14 April 2005


Nothing like a nice contentious blog headline to grab some readers is there! But seriously, it is wrong. Fundamentally wrong, and I've only just spotted it. Recently I've been doing some work of my own on the Macintosh with Objective-C and the Mac's Cocoa frameworks. I'm not going to evangelise all things Macintosh here (yet), but comparing how one framework does things with another (.NET) made me realize a fundamental flaw in the way .NET does things, particularly with Rich Windows Applications.

Martin Fowler's book "Refactoring: Improving the design of existing code" explains what refactoring is, and perhaps more importantly where to do it. Chapter 3, an essay co-written by Kent Beck, identifies code-smells, source code based symptoms of a larger problem which should ultimately lead to refactoring. If memory serves me rightly one of those "smells" talks about a case where a class is more interested in other objects than it is in itself.

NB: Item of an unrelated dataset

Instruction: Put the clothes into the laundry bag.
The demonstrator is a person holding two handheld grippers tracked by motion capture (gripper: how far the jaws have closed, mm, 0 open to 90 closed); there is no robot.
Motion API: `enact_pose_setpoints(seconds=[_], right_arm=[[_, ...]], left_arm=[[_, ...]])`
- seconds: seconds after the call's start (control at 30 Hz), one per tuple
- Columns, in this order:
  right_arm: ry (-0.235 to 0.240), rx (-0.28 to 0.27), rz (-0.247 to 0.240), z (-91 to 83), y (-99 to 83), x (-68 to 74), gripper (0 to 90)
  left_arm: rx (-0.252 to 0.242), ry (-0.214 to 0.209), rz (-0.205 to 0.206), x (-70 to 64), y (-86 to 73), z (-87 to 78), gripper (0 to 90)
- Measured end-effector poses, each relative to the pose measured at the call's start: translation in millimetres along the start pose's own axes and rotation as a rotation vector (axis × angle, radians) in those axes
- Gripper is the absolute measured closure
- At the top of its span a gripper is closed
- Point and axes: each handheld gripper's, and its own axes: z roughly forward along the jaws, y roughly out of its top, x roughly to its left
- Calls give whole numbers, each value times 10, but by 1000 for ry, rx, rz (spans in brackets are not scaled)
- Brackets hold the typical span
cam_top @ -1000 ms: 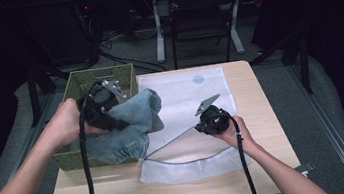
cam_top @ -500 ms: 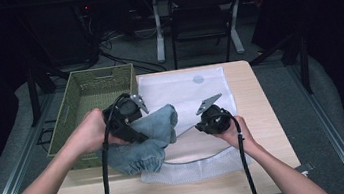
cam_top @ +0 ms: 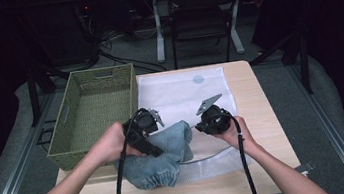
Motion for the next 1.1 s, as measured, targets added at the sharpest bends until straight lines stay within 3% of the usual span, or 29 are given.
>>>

Take a look at the Windows Forms Designer in .NET (which of course inherits the way it works from Visual Basic, the grandaddy of rapid user interface design tools). To build the UI of a Windows application you add a form to your object. You don't actually add a form of course; what happens is that you add a new class to the project which subclasses the .NET Form object. So far so good. Next, you drag and drop controls from the toolbox onto the form to build up the user interface. This results in instance variables getting added to the subclassed form, and code being generated to instantiate those controls at runtime and set up whatever properties you set with the property explorer. The final stage of course is to code up the events, a process which results in more code being added to the form.

Conceptually what you end up with is a subclasssed form that contains other objects, responds to messages from those objects and invariably fires messages down to yet more objects, or back to the original controls. This is a clear case when you think about it of a class not pulling it's weight and being more interested in manipulating other objects than it is in dealing with itself. If you following the refactoring book to the letter the correct way to have implemented this would be to have a mechanism where an event on a control fires a message to a controller containing all pertinent data to update a data model (the classic model view controller pattern). The form should only ever contain code that deals with the form itself, and thus is a cohesive class.

There's another problem as well. Imagine a classic form to represent a detailed view of a businesses' customer. You'd have a slew of labels on the form, as well as controls the user interacts with. The Visual Studio forms designer creates instance variables for each and every control on the form, which of course means at runtime that, other when the form initializes, you have a bunch of instance variables that are never ever used. Again, this is a classic code smell and an ideal candidate for refactoring.

So, Visual Studio is wrong yes? Well, it depends on your point of view; one mans manure is another's fertilizer and all that. Looking at in the light I did yesterday, yes it's fundamentally wrong, and to be quite frank the only Microsoft development tool that approached getting it right was Visual C++ (pre .NET). There you have an external resource file containing the forms definition with events triggering code on a separate controller. Unless you need to add specific functionality to a window to make the window behave differently to a standard one (and few people ever really need to do that), there is no need to go and create a weak object in memory populated with a stack of other relatively unused objects.

This in turn begs a question. Microsoft, over the years, have made a ton of money at simplifying development, but now there is a growing movement obsessed with code elegance, architecture and design principles. Will we ever see a day where Microsoft focussses on a tool that drives developers to implement applications using best practices? A clear model view controller implementation driven by a UI generator based on binary resource files that are "interpreted" instead of "instantiated" at runtime would appear to be the best and most elegant route to take, but that's Visual C++ which is effectively legacy, isnt it?